**DATA:**

--------------------------------

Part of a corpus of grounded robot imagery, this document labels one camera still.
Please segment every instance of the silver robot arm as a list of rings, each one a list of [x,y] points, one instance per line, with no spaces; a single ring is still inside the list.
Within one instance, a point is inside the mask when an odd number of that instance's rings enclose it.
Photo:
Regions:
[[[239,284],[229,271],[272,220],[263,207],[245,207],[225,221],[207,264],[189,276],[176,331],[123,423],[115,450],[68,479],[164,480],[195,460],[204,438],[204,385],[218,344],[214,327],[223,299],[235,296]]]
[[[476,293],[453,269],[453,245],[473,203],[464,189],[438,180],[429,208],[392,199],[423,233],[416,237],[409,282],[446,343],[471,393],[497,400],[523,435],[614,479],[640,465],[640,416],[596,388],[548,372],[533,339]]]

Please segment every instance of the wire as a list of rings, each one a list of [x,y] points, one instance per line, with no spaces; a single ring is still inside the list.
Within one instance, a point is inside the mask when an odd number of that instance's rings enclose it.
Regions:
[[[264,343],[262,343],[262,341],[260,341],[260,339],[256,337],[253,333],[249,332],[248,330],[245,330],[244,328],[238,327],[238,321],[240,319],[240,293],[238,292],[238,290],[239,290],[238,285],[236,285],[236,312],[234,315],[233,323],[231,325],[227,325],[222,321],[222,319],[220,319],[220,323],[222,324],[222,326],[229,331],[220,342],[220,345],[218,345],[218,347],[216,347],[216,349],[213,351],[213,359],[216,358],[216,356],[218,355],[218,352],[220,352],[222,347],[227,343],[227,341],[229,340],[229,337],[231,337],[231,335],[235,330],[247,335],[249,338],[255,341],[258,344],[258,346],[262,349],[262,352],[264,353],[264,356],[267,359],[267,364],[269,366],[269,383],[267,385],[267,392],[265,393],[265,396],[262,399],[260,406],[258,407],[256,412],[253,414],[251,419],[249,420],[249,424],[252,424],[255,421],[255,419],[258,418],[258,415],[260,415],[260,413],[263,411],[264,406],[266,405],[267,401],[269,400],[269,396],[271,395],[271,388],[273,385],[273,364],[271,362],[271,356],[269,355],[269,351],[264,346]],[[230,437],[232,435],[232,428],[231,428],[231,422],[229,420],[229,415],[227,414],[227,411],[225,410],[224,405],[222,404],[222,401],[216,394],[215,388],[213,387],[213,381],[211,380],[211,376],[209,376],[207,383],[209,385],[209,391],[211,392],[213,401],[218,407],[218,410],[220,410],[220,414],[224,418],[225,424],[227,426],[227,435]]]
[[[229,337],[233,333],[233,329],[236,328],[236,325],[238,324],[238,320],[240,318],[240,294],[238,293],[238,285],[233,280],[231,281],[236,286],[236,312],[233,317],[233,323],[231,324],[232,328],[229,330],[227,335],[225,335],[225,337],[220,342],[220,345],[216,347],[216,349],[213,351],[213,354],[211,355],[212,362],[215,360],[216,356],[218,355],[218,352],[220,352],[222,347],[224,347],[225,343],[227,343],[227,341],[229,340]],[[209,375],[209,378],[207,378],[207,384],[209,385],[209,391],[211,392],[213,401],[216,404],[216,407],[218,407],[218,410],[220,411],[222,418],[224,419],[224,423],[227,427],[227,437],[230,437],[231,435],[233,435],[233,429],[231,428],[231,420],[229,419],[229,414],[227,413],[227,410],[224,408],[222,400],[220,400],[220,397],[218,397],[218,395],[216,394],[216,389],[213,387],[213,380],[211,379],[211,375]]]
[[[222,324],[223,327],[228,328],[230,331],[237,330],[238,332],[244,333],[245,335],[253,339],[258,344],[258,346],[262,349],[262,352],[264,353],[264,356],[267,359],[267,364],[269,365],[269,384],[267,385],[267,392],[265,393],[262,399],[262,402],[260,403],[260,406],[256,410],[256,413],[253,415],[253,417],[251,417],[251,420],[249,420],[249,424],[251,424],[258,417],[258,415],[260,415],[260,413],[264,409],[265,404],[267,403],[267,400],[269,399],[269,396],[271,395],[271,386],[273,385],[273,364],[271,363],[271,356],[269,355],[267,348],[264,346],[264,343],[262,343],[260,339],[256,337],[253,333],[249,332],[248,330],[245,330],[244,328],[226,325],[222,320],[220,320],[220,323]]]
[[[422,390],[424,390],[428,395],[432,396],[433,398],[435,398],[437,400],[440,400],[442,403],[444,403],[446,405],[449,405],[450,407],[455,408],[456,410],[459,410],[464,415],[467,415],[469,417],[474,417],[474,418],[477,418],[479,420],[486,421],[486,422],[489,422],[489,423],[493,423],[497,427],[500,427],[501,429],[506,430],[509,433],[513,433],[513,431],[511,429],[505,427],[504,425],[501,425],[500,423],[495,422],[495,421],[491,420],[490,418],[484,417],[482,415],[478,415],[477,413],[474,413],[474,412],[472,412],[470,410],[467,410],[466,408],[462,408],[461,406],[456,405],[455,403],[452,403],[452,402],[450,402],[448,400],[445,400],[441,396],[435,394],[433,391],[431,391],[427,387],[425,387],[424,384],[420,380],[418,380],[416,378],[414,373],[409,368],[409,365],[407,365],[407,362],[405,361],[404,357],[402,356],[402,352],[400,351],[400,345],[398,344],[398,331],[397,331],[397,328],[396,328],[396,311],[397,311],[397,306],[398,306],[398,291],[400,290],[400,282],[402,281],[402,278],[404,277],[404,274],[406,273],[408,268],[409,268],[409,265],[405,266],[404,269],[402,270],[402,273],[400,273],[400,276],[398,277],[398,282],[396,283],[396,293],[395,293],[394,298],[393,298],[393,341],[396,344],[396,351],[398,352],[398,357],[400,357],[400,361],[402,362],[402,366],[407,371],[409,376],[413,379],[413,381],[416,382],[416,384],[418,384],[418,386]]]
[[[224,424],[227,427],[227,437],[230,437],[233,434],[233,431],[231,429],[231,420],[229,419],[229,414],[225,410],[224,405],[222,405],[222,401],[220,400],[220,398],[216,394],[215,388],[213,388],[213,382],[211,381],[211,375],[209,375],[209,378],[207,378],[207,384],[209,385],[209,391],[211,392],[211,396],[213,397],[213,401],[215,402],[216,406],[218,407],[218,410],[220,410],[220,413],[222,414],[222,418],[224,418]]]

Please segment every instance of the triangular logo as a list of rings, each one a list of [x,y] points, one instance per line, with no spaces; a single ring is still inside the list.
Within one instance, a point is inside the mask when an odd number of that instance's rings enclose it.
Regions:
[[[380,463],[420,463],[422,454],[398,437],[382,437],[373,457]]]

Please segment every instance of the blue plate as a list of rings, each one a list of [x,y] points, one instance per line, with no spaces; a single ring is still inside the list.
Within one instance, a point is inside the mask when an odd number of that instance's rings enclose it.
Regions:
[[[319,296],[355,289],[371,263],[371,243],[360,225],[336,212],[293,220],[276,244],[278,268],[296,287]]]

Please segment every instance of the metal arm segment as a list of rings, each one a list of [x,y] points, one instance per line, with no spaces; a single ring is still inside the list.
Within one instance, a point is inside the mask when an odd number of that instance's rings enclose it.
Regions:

--------------------------------

**WHAT YOU NEED TO DO:**
Go through the material and select each line with the string "points" in it.

**RESULT OF THE EXERCISE:**
Please segment every instance of the silver robot arm as a list of rings, each one a list of [x,y] points, one instance per line, with no spaces; a single ring is still inside the list.
Please segment every instance of the wire as a list of rings, each one a list of [x,y] points, one instance per line, with no spaces; a single ring is still inside the list.
Please segment every instance of the triangular logo as a list of rings, each one a list of [x,y] points, one instance per line, with no spaces; a single ring is still inside the list.
Please segment every instance of the blue plate as a list of rings, each one a list of [x,y] points, one instance per line, with no spaces; a single ring is still inside the list.
Please segment every instance of the metal arm segment as a list of rings, each one a list of [x,y] points, one instance per line, with no spaces; a single ring is still inside the list.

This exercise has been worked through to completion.